• Problem to solve
State how many lines of the entries hold the string "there", and nothing more.

-------- Material provided

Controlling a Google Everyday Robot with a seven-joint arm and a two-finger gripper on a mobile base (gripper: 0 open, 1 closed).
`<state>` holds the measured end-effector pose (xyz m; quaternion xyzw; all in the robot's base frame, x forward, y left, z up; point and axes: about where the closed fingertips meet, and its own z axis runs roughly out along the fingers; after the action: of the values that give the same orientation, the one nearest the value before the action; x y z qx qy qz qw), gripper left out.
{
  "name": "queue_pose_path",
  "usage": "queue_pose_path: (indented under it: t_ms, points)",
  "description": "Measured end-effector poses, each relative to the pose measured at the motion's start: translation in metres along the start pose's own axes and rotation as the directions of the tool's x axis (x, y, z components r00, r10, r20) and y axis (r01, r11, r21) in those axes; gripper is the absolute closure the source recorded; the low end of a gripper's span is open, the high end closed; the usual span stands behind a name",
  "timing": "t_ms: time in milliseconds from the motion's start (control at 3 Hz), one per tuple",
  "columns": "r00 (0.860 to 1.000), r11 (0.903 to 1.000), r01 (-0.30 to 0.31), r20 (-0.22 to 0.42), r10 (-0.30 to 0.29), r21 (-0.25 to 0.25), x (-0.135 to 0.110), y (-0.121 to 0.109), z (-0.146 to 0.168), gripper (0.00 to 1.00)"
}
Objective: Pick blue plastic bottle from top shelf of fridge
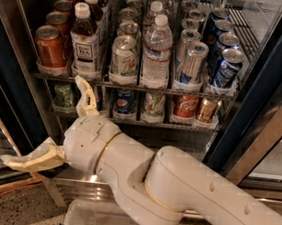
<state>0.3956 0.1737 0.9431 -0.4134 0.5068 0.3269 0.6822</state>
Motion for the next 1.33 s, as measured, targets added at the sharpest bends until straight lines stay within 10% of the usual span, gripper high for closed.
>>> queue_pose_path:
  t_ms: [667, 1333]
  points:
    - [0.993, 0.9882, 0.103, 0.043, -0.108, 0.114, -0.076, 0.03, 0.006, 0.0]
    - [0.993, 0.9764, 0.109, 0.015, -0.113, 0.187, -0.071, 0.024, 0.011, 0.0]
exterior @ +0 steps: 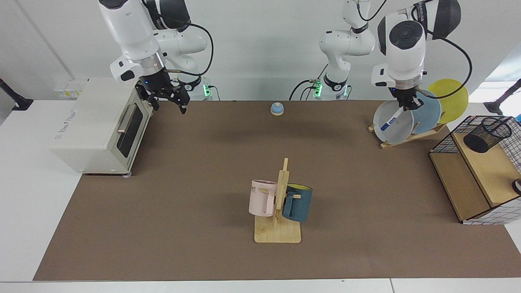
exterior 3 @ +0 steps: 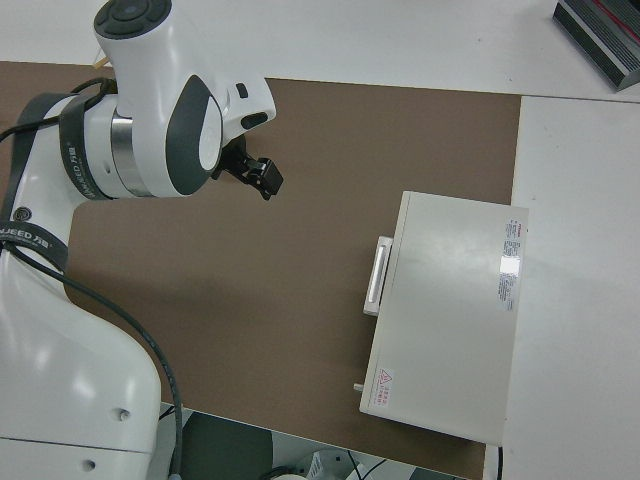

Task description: Put markers into pen holder

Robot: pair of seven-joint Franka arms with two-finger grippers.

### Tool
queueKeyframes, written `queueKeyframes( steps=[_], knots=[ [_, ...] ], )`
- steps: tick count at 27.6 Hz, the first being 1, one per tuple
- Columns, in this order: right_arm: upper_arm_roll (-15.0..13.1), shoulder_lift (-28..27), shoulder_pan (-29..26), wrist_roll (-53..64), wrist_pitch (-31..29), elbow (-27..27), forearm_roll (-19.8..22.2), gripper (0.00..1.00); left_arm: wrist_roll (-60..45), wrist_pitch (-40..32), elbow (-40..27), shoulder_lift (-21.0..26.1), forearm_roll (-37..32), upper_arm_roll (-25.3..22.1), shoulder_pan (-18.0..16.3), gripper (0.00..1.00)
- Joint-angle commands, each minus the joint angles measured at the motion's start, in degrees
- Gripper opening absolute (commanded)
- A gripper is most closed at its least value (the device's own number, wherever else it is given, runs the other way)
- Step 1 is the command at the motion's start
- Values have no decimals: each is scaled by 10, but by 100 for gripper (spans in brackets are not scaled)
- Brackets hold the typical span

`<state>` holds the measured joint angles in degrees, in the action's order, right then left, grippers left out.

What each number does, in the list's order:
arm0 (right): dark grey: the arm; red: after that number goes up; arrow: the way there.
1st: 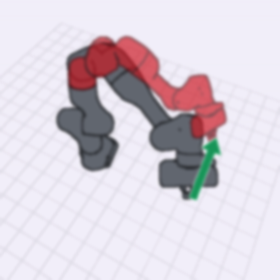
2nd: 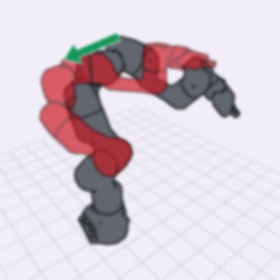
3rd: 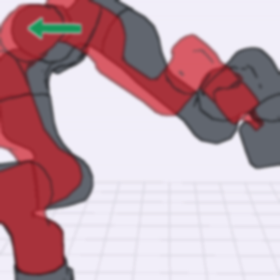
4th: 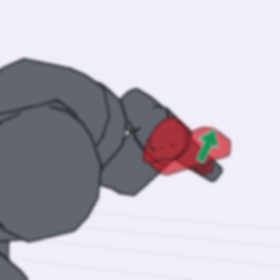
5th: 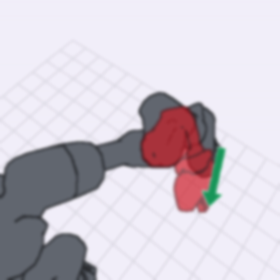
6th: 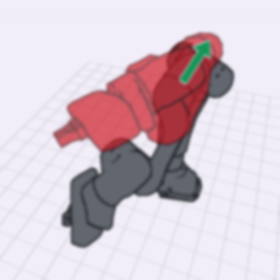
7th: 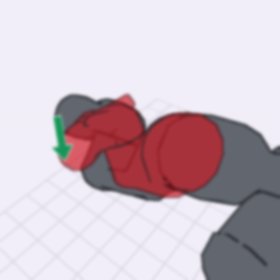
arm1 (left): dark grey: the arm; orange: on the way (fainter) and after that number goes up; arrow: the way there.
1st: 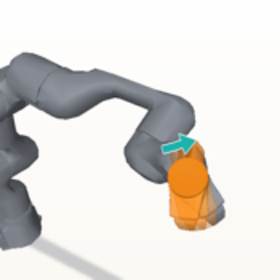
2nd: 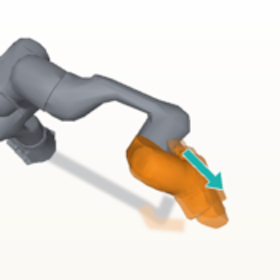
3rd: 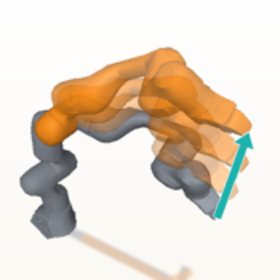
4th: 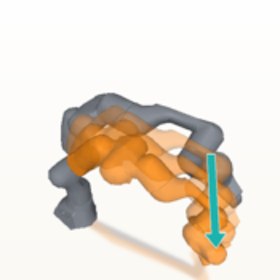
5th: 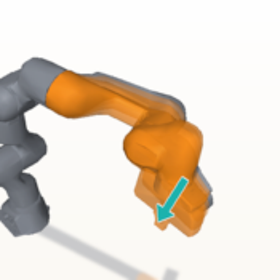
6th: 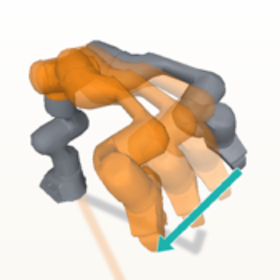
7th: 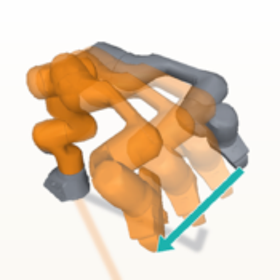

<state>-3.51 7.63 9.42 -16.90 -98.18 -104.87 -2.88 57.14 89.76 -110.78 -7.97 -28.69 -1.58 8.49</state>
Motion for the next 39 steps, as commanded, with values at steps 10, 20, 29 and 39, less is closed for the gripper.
queueKeyframes(
  steps=[10,20,29,39],
  knots=[
    [-26,-16,1,121,8,25,90,100,175,-50,189,99,-73,-129,3,0],
    [-26,-7,1,118,12,22,83,100,224,-21,223,96,-108,-183,5,0],
    [-31,-7,0,97,24,22,22,100,272,59,218,105,-189,-213,3,0],
    [-31,-2,-1,98,42,20,25,100,279,58,224,153,-225,-222,4,0]
  ],
)
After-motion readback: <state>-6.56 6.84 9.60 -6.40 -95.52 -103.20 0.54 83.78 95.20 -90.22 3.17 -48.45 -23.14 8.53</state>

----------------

• Task response
2